• What is needed:
Among the records below, find the line that has "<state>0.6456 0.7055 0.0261"; from there, give the lines again exactly, and stop after the line that has "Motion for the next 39".

#### Material to process

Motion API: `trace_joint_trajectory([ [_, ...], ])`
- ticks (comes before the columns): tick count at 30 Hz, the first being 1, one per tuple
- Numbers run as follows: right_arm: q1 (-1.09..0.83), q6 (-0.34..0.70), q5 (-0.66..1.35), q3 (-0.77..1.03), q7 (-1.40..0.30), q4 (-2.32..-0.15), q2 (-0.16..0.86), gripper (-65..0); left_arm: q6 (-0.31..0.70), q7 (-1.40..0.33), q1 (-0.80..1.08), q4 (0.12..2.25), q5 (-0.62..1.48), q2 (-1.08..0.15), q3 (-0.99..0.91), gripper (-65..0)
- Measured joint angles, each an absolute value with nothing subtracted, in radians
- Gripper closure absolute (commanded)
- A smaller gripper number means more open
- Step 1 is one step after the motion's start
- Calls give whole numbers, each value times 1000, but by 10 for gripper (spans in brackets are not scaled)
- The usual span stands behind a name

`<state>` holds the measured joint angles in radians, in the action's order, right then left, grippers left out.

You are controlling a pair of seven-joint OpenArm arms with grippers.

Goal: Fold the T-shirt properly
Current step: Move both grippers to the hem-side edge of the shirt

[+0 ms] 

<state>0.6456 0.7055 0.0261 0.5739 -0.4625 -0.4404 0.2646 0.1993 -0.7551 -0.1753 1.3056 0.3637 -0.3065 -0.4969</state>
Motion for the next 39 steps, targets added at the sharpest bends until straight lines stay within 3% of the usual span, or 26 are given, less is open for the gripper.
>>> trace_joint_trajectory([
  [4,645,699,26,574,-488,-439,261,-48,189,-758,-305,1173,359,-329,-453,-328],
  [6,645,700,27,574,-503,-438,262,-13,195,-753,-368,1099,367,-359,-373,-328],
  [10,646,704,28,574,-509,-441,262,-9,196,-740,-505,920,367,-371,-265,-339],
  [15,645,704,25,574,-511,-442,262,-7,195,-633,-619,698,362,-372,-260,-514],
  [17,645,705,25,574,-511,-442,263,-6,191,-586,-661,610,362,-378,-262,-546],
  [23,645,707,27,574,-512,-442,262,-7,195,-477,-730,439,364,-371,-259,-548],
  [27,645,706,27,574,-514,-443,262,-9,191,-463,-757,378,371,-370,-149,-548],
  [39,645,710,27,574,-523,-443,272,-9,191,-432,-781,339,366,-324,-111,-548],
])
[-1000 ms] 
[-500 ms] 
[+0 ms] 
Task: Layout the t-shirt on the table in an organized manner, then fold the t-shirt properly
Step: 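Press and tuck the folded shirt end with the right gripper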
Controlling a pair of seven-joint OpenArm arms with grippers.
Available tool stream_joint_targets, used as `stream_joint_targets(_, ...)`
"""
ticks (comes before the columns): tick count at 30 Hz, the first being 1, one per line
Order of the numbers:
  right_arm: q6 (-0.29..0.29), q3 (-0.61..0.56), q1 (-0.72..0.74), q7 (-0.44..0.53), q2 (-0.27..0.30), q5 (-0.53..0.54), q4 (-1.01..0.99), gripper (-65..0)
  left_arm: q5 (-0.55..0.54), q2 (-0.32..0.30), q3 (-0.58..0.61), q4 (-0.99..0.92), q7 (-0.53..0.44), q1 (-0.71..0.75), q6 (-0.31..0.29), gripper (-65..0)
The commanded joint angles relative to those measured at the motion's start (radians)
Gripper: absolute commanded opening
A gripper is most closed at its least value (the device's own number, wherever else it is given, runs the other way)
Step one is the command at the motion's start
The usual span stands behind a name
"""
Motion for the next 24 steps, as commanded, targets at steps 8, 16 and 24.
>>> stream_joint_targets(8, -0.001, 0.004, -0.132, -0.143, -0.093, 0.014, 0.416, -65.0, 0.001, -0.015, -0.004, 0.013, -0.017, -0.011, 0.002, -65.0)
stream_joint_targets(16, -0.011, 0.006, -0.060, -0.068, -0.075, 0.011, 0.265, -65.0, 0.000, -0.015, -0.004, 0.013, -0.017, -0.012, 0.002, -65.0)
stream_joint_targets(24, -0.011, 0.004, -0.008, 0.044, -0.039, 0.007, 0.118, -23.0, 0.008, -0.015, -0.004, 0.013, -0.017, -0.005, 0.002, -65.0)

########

• Solution for this problem:
<state>0.6456 0.7055 0.0261 0.5739 -0.4625 -0.4404 0.2646 0.1993 -0.7551 -0.1753 1.3056 0.3637 -0.3065 -0.4969</state>
Motion for the next 39 steps, targets added at the sharpest bends until straight lines stay within 3% of the usual span, or 26 are given, less is open for the gripper.

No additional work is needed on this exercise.